Fracture characterisation using frequency-dependent shear-wave splitting analysis of azimuthal anisotropy: application to fluid flow pathways at the Scanner Pockmark area, North Sea

Scanner pockmark, located in the Witch Ground Graben region of the North Sea, is a ~900 m by 450 m, ~22 m-deep elliptical seafloor depression at which vigorous and persistent methane venting is observed. Previous studies here have indicated the presence of chimney structures which extend to depths of several hundred meters, and which may represent the pathways along which upwards fluid migration occurs. A proposed geometry for the crack networks associated with such chimney structures comprises a background pattern outside the chimney with unconnected vertical fractures preferentially aligned with the regional stress field, and a more connected, possibly concentric fracture system within the chimney. The measurement of seismic anisotropy using shear-wave splitting (SWS) allows the presence, orientation and density of subsurface fracture networks to be determined. If the proposed model for the fracture structure of a chimney feature is correct, we would expect, therefore, to be able to observe variations in the anisotropy measured inside and outside of the chimney.

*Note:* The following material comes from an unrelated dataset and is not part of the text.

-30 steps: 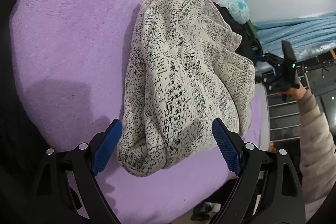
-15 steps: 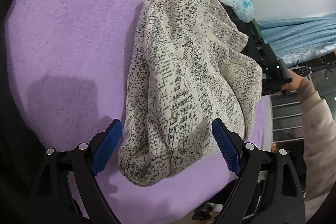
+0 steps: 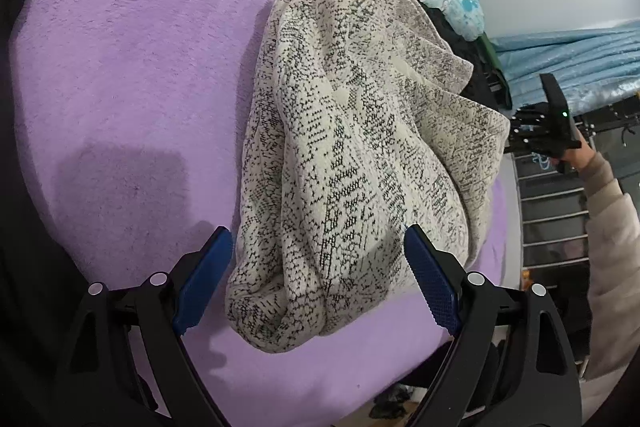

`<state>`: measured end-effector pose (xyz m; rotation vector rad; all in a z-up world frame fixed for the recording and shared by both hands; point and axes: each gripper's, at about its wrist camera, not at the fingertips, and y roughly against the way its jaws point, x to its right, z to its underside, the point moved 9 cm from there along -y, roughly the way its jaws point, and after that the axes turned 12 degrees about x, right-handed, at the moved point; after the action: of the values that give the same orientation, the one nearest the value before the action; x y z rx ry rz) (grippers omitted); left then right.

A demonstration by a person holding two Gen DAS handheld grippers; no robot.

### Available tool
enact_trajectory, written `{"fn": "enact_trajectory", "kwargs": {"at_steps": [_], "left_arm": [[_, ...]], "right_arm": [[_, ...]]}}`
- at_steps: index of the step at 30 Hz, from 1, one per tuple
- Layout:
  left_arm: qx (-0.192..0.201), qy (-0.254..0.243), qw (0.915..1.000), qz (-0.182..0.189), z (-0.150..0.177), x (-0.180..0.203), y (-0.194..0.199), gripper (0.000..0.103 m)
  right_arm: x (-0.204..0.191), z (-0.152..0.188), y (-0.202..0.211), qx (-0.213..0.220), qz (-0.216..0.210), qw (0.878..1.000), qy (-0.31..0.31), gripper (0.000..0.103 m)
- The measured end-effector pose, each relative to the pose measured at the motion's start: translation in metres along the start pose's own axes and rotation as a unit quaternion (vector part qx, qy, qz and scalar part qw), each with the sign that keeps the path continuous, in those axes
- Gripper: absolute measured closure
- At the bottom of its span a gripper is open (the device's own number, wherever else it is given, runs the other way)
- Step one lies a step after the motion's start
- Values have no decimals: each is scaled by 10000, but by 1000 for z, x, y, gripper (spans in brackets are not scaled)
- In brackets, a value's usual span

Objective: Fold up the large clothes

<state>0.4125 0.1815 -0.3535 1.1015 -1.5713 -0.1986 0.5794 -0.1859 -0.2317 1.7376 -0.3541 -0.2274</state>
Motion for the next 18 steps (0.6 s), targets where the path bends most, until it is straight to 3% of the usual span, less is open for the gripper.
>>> {"fn": "enact_trajectory", "kwargs": {"at_steps": [5,13,15,18], "left_arm": [[55,44,10000,-29,-1,-3,4,19],[89,58,9999,-50,0,-7,9,19],[102,58,9999,-57,1,-6,10,19],[100,21,9999,-96,2,-6,12,19]], "right_arm": [[15,15,12,14,341,9994,-30,96],[47,38,28,-29,1339,9898,-494,93],[59,49,18,-122,1373,9866,-877,93],[60,71,-19,-601,1430,9826,-1018,92]]}}
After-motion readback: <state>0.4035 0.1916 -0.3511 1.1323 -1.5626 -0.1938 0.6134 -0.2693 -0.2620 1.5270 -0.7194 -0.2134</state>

Here we test this hypothesis, using observations of SWS recorded on ocean bottom seismographs (OBS), with the arrivals generated using two different air gun seismic sources with a frequency range of ~10-200 Hz. We apply a layer-stripping approach based on observations of SWS events and shallow subsurface structures mapped using additional geophysical data to progressively determine and correct for the orientations of anisotropy for individual layers. The resulting patterns are then interpreted in the context of the chimney structure as mapped using other geophysical data. By comparing observations both at the Scanner pockmark and at a nearby reference site, we aim to further contribute to the understanding of the structures and their role in governing fluid migration. Our interpretation will additionally be informed by combining the field observations with analogue laboratory measurements and new and existing rock physics models.

This work has received funding from the NERC (CHIMNEY; NE/N016130/1) and EU Horizon 2020 programme (STEMM-CCS; No.654462).